> _WORK ORDER_
Find the line with "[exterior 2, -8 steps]" in the records below. Copy it and every line after it, up to and including the line with "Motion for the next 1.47".

Stored items from a collection:

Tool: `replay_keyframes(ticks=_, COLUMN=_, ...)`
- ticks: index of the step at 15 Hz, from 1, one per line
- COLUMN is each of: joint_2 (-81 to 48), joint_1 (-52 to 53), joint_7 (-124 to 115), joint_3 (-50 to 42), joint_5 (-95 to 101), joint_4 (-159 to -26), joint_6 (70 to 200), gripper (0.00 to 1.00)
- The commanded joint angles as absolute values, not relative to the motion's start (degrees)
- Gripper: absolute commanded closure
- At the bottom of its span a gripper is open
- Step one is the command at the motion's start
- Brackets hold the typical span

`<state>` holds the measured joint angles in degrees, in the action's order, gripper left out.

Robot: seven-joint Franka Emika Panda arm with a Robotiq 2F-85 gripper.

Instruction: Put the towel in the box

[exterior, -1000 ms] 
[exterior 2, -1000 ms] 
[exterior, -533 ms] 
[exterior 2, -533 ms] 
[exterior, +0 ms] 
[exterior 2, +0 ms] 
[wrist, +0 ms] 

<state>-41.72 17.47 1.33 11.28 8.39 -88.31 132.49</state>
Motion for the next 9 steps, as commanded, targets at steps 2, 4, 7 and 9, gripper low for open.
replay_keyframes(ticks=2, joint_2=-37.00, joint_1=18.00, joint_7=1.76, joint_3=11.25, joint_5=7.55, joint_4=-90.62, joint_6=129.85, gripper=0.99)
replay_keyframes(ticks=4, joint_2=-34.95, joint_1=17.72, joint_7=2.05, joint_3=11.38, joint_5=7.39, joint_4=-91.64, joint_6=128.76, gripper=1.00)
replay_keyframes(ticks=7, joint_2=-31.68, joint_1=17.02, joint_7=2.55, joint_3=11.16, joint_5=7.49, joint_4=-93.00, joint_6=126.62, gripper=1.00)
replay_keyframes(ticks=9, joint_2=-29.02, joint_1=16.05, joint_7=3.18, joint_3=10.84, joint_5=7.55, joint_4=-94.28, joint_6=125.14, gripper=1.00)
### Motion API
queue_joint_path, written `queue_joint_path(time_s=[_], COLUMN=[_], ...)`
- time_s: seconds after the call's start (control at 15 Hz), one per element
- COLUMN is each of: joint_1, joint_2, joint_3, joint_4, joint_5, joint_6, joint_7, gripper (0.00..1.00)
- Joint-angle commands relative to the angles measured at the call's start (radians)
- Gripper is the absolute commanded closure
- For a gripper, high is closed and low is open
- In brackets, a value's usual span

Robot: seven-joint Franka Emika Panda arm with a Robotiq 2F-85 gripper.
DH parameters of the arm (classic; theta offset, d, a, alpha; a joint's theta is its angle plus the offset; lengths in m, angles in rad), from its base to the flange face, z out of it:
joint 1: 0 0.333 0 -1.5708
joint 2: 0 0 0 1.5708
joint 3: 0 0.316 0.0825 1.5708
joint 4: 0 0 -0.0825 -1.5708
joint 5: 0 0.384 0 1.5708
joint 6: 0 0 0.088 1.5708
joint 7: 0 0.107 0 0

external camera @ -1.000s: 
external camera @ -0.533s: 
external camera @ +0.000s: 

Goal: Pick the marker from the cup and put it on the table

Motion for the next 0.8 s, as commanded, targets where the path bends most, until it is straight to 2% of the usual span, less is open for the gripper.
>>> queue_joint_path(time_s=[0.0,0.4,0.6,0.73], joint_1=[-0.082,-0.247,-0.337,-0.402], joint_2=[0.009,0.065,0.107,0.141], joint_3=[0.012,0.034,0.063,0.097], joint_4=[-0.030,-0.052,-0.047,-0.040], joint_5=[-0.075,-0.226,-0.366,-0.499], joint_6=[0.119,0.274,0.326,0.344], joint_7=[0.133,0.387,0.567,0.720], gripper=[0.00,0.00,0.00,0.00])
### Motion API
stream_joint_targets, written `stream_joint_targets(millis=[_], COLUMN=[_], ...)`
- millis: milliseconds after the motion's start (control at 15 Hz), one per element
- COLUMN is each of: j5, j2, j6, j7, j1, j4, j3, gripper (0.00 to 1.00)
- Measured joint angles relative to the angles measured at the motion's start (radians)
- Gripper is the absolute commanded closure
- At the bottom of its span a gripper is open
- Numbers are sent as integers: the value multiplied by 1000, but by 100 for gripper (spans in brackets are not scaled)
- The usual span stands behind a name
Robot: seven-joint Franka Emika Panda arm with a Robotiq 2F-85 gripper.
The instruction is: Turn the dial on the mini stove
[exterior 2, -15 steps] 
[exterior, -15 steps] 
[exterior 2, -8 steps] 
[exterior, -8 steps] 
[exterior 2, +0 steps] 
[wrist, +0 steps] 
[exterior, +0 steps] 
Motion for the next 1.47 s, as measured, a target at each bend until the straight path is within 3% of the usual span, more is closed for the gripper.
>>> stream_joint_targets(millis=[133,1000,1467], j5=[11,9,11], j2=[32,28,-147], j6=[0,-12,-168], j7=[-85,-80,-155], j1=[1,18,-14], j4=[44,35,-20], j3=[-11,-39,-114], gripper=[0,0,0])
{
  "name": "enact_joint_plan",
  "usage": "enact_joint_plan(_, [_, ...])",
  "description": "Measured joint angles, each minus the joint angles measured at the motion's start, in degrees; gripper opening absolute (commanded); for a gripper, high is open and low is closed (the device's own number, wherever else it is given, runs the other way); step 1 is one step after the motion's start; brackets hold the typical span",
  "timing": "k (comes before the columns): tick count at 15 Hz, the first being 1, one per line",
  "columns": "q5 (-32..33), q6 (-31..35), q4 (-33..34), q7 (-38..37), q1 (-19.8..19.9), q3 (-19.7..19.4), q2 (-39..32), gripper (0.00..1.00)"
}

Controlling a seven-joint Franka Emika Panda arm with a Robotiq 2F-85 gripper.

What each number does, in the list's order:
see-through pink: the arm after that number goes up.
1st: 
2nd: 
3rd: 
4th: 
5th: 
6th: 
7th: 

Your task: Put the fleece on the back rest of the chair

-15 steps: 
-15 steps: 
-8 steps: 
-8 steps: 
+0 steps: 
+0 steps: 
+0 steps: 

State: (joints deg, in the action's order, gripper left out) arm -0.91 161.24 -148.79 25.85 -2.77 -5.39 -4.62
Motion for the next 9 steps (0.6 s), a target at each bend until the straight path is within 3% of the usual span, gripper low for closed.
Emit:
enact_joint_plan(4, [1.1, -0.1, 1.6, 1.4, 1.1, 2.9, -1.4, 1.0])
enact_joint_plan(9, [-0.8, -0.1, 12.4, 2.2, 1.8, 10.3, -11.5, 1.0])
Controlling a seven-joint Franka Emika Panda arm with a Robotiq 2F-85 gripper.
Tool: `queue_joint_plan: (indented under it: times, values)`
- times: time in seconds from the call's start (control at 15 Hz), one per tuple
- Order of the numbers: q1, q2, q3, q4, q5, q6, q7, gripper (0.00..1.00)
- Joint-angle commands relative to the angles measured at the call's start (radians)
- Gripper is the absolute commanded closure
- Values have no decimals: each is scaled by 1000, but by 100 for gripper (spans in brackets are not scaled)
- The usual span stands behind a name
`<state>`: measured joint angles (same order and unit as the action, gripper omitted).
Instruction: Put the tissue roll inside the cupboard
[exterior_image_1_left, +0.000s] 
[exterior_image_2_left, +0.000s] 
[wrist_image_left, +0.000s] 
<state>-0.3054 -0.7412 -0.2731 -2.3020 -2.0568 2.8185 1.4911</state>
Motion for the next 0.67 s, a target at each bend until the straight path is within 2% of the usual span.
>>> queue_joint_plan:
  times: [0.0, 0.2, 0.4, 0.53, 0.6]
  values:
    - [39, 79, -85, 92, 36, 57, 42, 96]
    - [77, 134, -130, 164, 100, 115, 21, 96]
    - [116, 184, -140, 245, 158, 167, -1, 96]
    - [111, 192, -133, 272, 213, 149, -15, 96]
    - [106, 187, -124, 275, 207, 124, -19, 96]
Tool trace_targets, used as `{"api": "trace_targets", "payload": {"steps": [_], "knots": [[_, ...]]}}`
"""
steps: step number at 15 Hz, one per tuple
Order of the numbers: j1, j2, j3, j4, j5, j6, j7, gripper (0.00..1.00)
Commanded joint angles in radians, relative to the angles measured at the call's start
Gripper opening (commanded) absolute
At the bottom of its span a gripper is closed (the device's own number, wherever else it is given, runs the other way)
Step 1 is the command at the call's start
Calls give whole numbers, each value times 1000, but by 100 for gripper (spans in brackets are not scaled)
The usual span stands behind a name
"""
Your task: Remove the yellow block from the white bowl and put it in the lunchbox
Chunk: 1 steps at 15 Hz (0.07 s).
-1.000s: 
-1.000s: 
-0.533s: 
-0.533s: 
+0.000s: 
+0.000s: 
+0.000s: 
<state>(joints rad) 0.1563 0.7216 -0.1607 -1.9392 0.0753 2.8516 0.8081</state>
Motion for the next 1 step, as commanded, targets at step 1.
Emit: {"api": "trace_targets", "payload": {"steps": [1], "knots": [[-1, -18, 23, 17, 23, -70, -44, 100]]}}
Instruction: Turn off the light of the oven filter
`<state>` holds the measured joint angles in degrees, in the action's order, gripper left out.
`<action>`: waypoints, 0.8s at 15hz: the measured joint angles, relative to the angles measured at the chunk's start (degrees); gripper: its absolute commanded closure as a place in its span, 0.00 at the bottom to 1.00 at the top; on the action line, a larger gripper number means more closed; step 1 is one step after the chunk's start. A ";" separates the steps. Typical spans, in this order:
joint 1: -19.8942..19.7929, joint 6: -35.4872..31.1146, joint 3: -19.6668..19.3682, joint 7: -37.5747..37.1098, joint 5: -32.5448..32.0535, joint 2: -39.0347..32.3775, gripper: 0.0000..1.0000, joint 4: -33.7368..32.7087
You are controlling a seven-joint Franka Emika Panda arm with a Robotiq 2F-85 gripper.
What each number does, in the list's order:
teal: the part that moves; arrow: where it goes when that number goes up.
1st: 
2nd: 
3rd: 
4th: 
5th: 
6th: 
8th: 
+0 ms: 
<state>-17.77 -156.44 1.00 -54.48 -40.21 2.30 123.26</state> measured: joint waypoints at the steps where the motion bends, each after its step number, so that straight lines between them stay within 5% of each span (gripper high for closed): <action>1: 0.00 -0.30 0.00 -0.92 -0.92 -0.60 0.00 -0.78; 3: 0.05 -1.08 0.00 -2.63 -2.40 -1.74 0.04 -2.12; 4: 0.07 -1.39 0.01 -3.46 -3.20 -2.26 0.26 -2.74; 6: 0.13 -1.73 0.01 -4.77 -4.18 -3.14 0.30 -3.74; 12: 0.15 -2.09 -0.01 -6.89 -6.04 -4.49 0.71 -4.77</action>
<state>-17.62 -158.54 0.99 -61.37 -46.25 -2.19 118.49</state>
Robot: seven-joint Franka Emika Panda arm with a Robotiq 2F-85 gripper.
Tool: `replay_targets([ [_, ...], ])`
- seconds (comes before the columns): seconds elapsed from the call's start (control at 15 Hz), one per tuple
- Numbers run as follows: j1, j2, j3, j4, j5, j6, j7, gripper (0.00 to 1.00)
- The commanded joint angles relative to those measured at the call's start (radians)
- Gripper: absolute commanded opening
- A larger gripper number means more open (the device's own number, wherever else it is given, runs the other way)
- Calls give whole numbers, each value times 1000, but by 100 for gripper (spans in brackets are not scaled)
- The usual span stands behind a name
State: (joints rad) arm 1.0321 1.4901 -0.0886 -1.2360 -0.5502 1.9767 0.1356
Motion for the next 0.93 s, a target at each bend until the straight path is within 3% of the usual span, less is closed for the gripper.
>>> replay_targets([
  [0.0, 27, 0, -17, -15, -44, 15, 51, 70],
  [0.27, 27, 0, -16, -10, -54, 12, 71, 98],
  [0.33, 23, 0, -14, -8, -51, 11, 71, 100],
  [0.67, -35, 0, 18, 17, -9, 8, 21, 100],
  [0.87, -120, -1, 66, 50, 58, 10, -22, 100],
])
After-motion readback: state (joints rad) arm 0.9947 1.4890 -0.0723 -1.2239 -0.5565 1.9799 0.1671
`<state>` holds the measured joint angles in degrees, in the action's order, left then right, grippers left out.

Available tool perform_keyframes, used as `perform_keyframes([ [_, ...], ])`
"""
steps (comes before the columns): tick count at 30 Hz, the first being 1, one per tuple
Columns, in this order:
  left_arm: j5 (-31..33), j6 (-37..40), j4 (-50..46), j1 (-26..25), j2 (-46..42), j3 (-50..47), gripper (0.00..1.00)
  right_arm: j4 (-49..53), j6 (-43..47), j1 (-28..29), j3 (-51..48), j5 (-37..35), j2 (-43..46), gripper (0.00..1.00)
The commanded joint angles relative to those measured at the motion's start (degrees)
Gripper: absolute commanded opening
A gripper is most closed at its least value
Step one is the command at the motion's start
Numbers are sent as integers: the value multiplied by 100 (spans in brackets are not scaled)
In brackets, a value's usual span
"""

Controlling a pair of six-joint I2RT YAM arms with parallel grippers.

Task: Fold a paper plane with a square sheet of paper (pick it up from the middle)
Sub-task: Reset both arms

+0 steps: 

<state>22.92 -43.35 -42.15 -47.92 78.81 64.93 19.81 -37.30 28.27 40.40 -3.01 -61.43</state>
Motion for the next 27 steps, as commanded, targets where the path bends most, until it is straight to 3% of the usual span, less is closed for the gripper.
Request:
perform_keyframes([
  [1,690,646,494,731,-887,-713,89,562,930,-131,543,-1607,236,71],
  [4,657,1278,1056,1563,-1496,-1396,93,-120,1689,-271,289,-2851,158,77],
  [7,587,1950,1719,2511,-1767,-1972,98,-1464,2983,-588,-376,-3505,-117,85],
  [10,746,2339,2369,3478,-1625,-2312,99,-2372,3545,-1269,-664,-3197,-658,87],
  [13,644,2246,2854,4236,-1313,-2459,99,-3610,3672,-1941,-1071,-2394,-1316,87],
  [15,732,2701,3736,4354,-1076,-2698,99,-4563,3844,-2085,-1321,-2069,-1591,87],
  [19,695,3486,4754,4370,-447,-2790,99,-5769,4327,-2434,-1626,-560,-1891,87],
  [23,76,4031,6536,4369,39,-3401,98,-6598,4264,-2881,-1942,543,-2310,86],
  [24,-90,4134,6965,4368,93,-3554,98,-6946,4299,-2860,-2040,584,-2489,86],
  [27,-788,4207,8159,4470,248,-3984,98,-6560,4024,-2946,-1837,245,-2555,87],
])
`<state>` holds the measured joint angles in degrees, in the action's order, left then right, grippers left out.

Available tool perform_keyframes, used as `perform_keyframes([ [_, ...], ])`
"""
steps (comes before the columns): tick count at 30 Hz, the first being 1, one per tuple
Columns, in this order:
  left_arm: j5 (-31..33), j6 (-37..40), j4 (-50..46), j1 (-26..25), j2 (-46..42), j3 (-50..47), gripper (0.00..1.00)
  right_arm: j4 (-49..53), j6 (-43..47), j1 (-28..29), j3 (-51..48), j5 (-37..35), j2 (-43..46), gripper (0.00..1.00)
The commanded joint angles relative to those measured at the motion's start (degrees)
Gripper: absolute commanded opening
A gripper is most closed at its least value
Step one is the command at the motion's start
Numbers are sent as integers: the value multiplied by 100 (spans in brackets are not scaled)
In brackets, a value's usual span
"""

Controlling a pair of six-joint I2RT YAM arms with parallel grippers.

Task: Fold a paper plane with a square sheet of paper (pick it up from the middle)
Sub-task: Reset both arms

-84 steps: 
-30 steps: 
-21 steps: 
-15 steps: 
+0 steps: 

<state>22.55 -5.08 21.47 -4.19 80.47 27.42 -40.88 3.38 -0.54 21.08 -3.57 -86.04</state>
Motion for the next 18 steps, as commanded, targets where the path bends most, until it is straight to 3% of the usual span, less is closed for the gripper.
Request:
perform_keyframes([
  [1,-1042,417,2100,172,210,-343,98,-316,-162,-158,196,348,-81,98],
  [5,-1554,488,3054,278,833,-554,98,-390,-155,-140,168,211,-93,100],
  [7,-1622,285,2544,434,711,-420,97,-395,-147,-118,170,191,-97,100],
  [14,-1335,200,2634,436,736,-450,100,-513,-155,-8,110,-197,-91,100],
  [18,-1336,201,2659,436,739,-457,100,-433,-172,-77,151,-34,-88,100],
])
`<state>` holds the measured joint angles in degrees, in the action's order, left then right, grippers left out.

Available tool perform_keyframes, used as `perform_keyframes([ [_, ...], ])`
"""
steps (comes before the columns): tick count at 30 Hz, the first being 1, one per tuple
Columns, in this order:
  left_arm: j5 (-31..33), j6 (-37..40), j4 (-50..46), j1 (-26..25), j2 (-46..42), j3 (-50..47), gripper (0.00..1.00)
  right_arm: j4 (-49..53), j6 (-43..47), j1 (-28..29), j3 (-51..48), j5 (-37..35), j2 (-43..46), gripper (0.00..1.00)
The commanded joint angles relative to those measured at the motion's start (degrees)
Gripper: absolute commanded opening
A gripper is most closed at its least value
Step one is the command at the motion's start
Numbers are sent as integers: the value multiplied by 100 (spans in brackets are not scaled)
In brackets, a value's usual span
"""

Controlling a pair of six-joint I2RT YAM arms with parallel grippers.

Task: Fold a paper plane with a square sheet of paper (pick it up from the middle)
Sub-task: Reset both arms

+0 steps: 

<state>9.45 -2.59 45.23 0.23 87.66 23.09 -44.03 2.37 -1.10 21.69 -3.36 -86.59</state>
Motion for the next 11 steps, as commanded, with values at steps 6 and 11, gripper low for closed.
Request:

> _RESULT OF THIS EXERCISE_
[exterior 2, -8 steps] 
[exterior, -8 steps] 
[exterior 2, +0 steps] 
[wrist, +0 steps] 
[exterior, +0 steps] 
Motion for the next 1.47 s, as measured, a target at each bend until the straight path is within 3% of the usual span, more is closed for the gripper.

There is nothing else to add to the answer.